I changed this data by eliminating the pages field for all datasets. There probably is something interesting there if I decided to look at whether it was in chronological order and if not, if certain trade transactions were included earlier than others and if that could reflect some sort of bias on the part of the trader, but there’s no way to know for sure if the records were organized on pages completely randomly.
Another big thing I changed was the Date column. There were some records that only included the year, some with just the year and month, and some with the year, month, and day. First, I separated everything in the column by semicolons so it looked like “Sept;18;1709” and then I split the columns based on the semicolons. So I ended up with three extra data columns. Next I eliminated the column containing the days of the month because those aren’t helpful to me and only a small portion of the records actually contained this information. Next I organized the months and years into separate columns. That took some time because they didn’t split very evenly. But OpenRefine has an “edit all matching cells” option so that when you edit the year for one row, you can apply that same edit to all matching rows. Once I figured that out, it went a lot faster.
Here are two sample visualizations I came up with. The first one is from the Wendell dataset. It shows the number of beaver furs traded each month and filtered using a year slider. Tribe is visualized by color. 1710 yields the most data here, almost creating a bell curve with July having the record number of beaver furs Wendell received that year (64 furs).
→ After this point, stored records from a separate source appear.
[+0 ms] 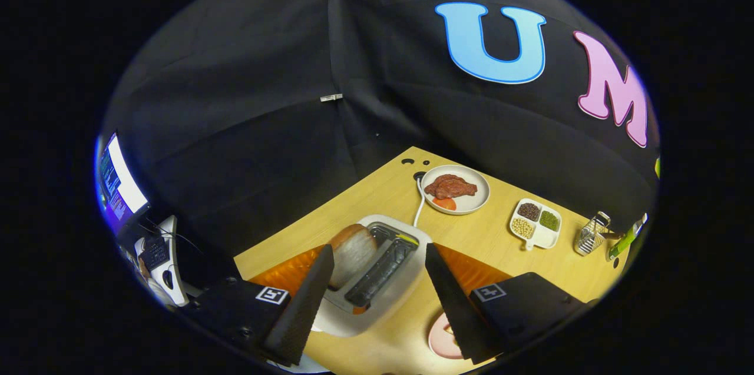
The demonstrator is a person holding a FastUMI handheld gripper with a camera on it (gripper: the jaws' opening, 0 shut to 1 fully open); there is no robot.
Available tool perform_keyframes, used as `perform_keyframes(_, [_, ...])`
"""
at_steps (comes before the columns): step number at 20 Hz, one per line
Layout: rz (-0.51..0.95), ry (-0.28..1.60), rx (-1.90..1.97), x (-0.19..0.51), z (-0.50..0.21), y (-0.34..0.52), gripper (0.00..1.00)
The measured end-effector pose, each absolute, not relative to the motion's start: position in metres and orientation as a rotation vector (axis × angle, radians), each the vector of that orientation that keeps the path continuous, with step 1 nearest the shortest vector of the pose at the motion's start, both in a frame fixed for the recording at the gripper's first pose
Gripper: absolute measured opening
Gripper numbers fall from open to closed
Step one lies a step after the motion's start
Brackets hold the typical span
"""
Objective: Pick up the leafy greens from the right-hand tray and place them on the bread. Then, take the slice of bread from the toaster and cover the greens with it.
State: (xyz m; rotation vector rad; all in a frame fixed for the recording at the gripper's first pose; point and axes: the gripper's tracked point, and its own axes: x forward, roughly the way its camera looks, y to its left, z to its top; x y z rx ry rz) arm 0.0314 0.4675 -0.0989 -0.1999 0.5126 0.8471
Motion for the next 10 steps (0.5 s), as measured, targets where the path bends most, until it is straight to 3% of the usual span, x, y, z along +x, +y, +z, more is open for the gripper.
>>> perform_keyframes(10, [0.821, 0.519, -0.311, 0.022, -0.151, 0.520, 0.98])
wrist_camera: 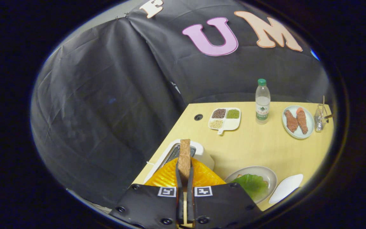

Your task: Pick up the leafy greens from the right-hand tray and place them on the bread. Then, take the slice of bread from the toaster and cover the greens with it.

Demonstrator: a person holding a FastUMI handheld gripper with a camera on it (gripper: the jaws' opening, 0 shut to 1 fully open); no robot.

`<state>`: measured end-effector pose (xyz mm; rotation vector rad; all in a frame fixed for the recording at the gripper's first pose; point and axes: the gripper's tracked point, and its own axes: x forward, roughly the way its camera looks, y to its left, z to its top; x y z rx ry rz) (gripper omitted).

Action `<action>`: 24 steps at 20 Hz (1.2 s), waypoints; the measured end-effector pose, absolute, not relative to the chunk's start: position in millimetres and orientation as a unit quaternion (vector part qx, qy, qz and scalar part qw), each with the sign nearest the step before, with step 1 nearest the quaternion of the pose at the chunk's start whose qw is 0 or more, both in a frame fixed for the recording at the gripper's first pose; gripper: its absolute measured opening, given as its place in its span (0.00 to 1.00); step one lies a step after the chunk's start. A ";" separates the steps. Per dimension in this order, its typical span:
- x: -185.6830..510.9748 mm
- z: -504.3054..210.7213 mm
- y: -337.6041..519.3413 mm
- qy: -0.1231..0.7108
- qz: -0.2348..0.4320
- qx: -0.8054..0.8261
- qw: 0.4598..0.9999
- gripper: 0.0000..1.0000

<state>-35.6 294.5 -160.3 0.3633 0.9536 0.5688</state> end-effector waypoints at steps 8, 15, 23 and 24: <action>-37.9 -205.9 244.5 0.466 0.224 0.186 0.835 0.07; -48.1 -251.6 214.4 0.484 0.193 0.188 0.833 0.07; -61.9 -293.6 199.6 0.511 0.173 0.211 0.815 0.07; -63.6 -297.7 196.8 0.514 0.168 0.215 0.813 0.07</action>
This year also appears to represent the most native groups, but there are other years that include this diversity as well (1704, 1706, and 1707, to name a few).
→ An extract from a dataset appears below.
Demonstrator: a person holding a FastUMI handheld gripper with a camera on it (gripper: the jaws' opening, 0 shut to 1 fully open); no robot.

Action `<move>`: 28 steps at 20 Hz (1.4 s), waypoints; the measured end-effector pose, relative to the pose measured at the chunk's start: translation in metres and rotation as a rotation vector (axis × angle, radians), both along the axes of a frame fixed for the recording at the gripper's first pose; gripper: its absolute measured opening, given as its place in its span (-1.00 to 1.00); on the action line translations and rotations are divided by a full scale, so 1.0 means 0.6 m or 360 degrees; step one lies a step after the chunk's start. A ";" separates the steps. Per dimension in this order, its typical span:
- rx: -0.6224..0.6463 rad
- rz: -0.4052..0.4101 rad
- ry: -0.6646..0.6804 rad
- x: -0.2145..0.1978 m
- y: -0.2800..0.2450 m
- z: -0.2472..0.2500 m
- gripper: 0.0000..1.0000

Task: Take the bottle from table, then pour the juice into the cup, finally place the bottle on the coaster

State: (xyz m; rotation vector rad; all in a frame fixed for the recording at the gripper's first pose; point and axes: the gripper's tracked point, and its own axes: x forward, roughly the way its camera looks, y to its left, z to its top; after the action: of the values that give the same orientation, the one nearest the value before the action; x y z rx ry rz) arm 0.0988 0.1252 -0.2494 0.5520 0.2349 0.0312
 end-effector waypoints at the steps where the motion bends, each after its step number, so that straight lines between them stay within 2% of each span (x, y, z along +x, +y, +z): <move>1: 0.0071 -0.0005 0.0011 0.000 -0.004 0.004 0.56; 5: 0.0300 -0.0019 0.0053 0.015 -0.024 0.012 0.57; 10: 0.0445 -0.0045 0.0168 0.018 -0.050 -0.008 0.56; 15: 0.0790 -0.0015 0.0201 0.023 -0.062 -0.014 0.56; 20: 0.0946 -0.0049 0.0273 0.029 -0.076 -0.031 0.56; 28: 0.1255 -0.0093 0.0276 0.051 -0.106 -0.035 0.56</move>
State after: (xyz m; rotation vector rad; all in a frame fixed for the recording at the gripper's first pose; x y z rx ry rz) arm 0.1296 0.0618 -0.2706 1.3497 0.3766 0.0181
The second visualization is from the Jelles Fonda account book held at the New York Historical Society. Here I visualized the number of beaver furs traded by the top eighteen traders that Fonda worked with. Interestingly, the top two are non-native traders, as you can see by the color differentiation. I’d like to work a bit more with this dataset and pick out more variables to visualize, such as changes in the top traders over time. Unfortunately, this dataset does not have a gender column, but I can always try to make one based on the Name column that indicates “wife of…”.